The researcher was first arrested in late 2016 on child pornography charges, then acquitted in 2018, and then arrested again in a new sexual assault case.
The prosecution claimed the historian sexually abused his adopted daughter, charges he denies.
“There are no doubts that Yury Dmitriyev is innocent,” Memorial said ahead of the verdict. “These charges have already taken away more than three years of freedom from Yury Dmitriyev and crippled the fate of his adopted daughter.”
Supporters, including prominent advocates at home and abroad, say the case against Dmitriyev is an attempt to punish the historian who has called attention to one of the darkest chapters in Russia’s history.

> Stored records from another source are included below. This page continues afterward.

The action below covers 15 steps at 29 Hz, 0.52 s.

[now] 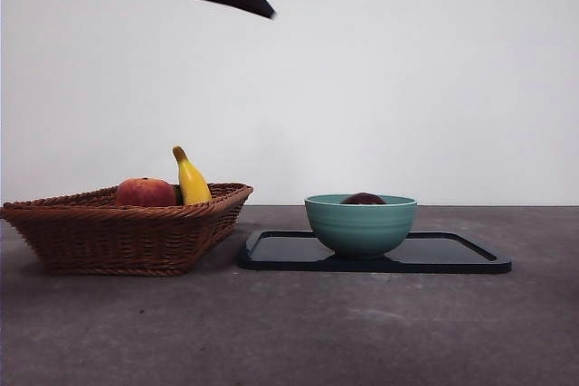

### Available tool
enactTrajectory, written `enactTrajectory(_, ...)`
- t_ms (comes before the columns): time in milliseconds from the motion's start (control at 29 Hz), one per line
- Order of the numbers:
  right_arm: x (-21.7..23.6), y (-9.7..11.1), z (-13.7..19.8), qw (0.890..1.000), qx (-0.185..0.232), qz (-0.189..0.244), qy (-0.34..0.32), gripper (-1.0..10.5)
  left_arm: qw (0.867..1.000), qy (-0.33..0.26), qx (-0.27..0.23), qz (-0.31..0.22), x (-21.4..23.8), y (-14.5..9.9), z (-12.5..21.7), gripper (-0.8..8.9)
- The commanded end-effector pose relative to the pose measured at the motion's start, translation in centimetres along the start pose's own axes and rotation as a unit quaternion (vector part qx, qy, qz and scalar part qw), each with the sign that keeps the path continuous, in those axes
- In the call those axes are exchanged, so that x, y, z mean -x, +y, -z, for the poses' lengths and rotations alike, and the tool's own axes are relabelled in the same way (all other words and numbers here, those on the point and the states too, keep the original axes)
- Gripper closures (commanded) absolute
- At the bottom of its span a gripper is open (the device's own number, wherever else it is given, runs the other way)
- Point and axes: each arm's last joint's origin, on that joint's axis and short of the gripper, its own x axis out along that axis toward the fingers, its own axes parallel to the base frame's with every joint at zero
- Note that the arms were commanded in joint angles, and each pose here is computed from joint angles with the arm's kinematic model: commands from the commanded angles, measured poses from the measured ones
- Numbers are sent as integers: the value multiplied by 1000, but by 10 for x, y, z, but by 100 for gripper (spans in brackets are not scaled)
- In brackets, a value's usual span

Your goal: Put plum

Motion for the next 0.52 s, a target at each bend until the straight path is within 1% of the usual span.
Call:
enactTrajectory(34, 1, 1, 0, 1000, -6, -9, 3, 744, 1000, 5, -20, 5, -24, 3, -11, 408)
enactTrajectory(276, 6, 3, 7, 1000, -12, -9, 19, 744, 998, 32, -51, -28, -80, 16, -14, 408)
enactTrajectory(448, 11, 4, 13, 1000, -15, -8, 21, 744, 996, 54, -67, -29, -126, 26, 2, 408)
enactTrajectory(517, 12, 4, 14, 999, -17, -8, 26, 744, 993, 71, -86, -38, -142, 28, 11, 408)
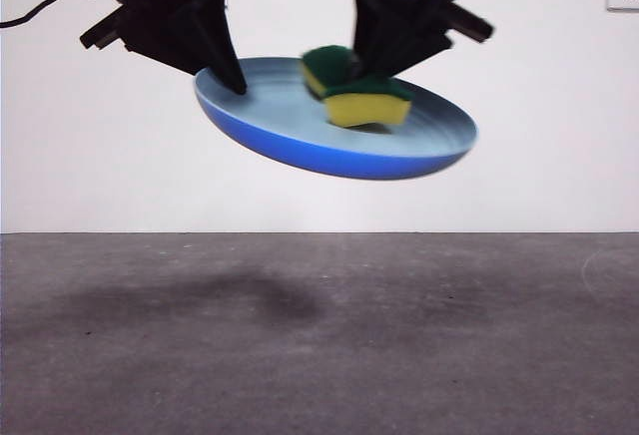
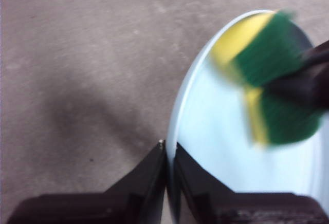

Dmitriyev is known for helping open the Sandarmokh memorial in a pine forest in Karelia in memory of thousands of victims – including many foreigners – killed in 1937 and 1938.
His focus on Stalin’s crimes has become politically untenable in a modern Russia where the dominant state narrative is of a great nation rising from its knees.
His backers say Dmitriyev’s real crime was dedicating himself to documenting Stalin’s 1937-38 Great Terror, in which nearly 700,000 people were executed, according to conservative official estimates.
The Kremlin has said it is not involved in his case. Asked whether it was politically motivated, state prosecutors have said the case is based on real evidence.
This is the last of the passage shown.